Geneva/Paris – The need for vaccines to be kept constantly cold is proving a major barrier in improving poor immunisation coverage rates, with one in five children born each year missing out on life-saving vaccinations, international medical humanitarian organisation Doctors Without Borders (MSF) said today. But the logistical hurdles imposed by the ‘cold chain’ – the requirement to keep vaccines between 2oC and 8oC – could be eased if pharmaceutical companies generated more information on how sensitive to heat vaccines really are; a new MSF study on a tetanus vaccine confirms that some vaccines can be safely used outside the cold chain.
“In our experience, the need to keep vaccines in the cold chain all the way to the patient is quite simply one of the biggest barriers to effective vaccination responses by groups like MSF”, said Dr Greg Elder, Deputy Director for Operations at MSF. “If more vaccines could be safely used outside of the cold chain for a period of time, particularly for the last stretch of their journey to people living in the most remote areas, we’d be able to reach far more children.”
Currently, the requirement for a vaccine to be transported and stored in a constant cold chain, from the time it leaves the manufacturer until it is used at a vaccination point, places huge logistical challenges on vaccination providers who must ensure that the cold chain is maintained each step of the way. Although this is not a significant challenge in wealthy countries, it is a considerable obstacle in developing countries, particularly in areas that are hot, isolated and lack reliable electricity for refrigeration. This difficulty in getting vaccines to some places is a significant cause of low immunisation rates in some countries, leading to more than 22 million children below the age of one who are not fully vaccinated each year.

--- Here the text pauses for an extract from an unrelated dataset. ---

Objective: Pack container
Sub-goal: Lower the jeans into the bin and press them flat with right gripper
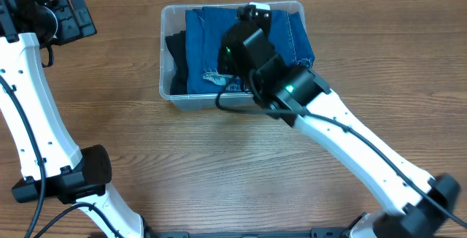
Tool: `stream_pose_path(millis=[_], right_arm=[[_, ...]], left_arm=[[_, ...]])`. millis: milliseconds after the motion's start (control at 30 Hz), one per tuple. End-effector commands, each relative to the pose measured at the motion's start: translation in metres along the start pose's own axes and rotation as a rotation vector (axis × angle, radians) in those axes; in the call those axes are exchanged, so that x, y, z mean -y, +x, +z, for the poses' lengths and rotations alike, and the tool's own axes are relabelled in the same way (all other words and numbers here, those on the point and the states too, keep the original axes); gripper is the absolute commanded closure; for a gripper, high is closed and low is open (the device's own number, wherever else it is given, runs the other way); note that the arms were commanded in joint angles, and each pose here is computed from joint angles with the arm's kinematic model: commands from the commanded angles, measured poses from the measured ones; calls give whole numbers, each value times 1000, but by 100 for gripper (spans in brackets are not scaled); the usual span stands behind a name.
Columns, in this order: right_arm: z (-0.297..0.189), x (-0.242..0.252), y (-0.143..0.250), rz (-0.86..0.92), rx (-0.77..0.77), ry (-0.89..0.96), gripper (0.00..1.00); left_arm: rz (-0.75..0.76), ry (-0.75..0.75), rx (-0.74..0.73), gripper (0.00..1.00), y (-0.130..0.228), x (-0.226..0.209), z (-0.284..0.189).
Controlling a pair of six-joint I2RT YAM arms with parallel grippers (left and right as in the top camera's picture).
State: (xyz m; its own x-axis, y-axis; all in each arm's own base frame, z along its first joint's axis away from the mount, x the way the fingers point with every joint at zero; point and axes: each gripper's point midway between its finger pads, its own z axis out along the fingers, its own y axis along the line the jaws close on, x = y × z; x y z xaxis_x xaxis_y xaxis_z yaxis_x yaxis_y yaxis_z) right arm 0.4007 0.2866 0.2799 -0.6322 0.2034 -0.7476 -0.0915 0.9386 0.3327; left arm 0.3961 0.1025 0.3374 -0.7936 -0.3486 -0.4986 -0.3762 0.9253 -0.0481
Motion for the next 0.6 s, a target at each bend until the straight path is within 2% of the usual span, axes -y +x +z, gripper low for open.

But growing evidence shows that some vaccines can be safely kept out of the cold chain for certain periods of time. Called the ‘controlled temperature chain’ (CTC), some vaccines can leave the cold chain for a short period just before they’re used, which would ease the logistics of transporting the vaccine in the last, critical, stage of its journey, from district or health post to remote villages.
“This is a barrier that can be addressed and overcome; it’s a question of political will and of acting to meet the needs of kids in developing countries rather than just for the economic bottom-line”, said Kate Elder, Vaccines Policy Advisor for MSF’s Access Campaign. “To ease the burden of the cold chain, we need pharmaceutical companies to use their existing data, and generate new information where needed, to show the true heat stability of their vaccines and demonstrate that some are effective when used outside of the strictest cold chain. This has been done before, but in very rare cases – we need more companies to step up.”
Only one vaccine so far has been recommended for use by World Health Organization (WHO) in CTC conditions. The MenAfriVac vaccine, used to vaccinate against strains of meningitis A in the sub-Saharan African meningitis belt, was approved in November 2012 for use at up to four days at up to 40oC.
MSF’s research arm Epicentre, has recently conducted a study showing that one tetanus toxoid vaccine can also be safely used in CTC conditions. During 2013, Epicentre, MSF, and partners carried out a study to determine the stability and continued efficacy of the Serum Institute of India’s tetanus toxoid vaccine, when kept in a controlled temperature chain at ambient temperatures of up to 40oC for up to 30 days. In Chad, the study compared the vaccine’s effectiveness in two groups of women who received the vaccine, either after being kept in a strict cold chain, or out of the cold chain for up to 30 days. The study showed that both groups of women were adequately protected against tetanus.
“The study results suggest that the tetanus vaccine from the Serum Institute of India is stable, safe and immunogenic outside of the strict cold chain”, said Dr Rebecca Grais, Director of Epidemiology at Epicentre. “This result I hope will encourage clear guidelines on the more flexible use of the tetanus toxoid vaccine in CTC conditions, so that more people who live in remote areas can be immunised.”
The positive results from the Epicentre study, and the precedent of re-licensing of the MenAfriVac vaccine, should push pharmaceutical companies to more actively generate and release data on heat-stable vaccines and seek approval to re-label them for use outside of a strict cold chain.
“In the immediate term, the onus is on the pharmaceutical companies to generate data and take the initiative with regulatory bodies so that their vaccines can be relicensed for use outside of the strict cold chain”, said Ms Elder. “Longer-term we want the next-generation vaccines to be developed and licenced with ambitious heat stability targets so that this problem is avoided from the outset.”